Gender and Culture Change, 1700–1835
Winner of the Julia Cherry Spruill Prize, sponsored by the Southern Association for Women Historians
Winner of the James Mooney Award, sponsored by the Southern Anthropological Society
"A fascinating book that truly breaks new ground in the study of Cherokee history, women's history, and American history in general. Exemplifies women's history at its best. She neither concentrates only on so-called notable women--those Cherokee women who are supposedly worthy of historical study because they acted like white men--or on inserting Cherokee women into an already existing narrative of Cherokee and American history. Instead her work challenges the existing marratives and suggests an alternative reading of history. By characterizing women as agents of cultural persistence, Perdue makes a case that we should not see American Indian women as bit players but as 'major players in the great historical drama that is the American past.'"--Margaret Jacobs, Journal of Southern History
“An interesting and effective overview. . . . It is to the author’s considerable credit that she is able to re-create the values and behavior of Cherokee women through court records, myths, and observers’ accounts. By examining women’s roles in farming and community life, Perdue argues that women were coequal contributors to Cherokee culture.”—Choice. “A well-documented, carefully argued book written in lively and engaging prose. It deserves a wide audience. . . . An exceptional piece of scholarship.”—William and Mary Quarterly. “Gracefully written and convincing.”—H-Net Reviews.

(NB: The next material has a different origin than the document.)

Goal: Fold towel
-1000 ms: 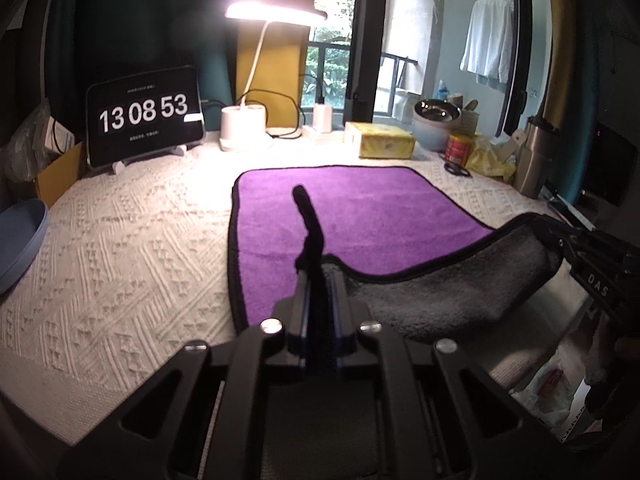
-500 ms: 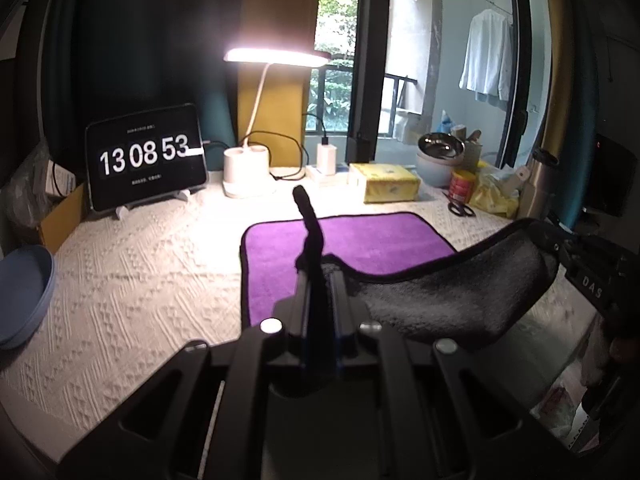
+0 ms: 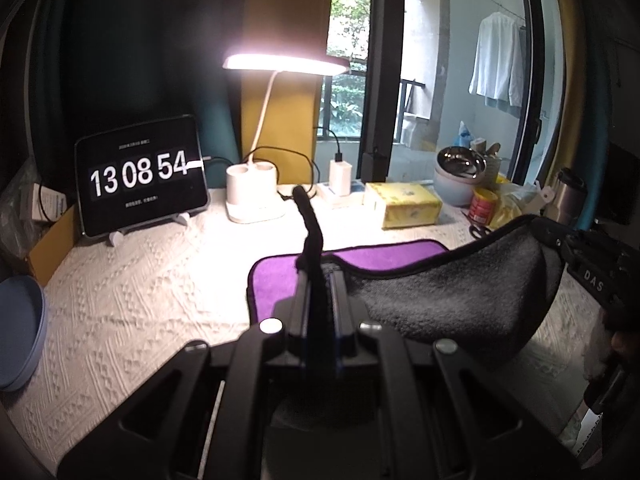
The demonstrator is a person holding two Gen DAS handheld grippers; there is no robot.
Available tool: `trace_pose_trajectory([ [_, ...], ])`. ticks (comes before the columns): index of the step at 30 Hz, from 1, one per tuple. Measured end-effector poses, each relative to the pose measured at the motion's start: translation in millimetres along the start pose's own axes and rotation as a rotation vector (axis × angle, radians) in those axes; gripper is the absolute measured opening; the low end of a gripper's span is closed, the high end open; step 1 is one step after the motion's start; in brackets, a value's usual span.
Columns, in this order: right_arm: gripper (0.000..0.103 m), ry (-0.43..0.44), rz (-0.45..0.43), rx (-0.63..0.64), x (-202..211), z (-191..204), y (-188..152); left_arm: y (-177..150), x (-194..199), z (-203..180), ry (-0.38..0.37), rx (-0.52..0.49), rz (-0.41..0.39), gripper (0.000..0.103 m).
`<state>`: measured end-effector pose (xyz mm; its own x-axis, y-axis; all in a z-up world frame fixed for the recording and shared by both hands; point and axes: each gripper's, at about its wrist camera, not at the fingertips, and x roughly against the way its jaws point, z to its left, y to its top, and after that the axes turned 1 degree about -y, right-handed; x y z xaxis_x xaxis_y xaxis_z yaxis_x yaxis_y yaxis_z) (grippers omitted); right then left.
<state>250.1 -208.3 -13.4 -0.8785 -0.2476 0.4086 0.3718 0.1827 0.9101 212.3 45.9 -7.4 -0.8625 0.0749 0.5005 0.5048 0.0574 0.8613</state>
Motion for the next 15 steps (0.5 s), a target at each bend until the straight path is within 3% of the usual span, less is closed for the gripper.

Theda Perdue examines the roles and responsibilities of Cherokee women during the eighteenth and nineteenth centuries, a time of intense cultural change. While building on the research of earlier historians, she develops a uniquely complex view of the effects of contact on Native gender relations, arguing that Cherokee conceptions of gender persisted long after contact. Maintaining traditional gender roles actually allowed Cherokee women and men to adapt to new circumstances and adopt new industries and practices.
Theda Perdue is a professor of history at the University of North Carolina, Chapel Hill. Her works include Slavery and the Evolution of Cherokee Society, 1540–1866 and Native Carolinians: The Indians of North Carolina.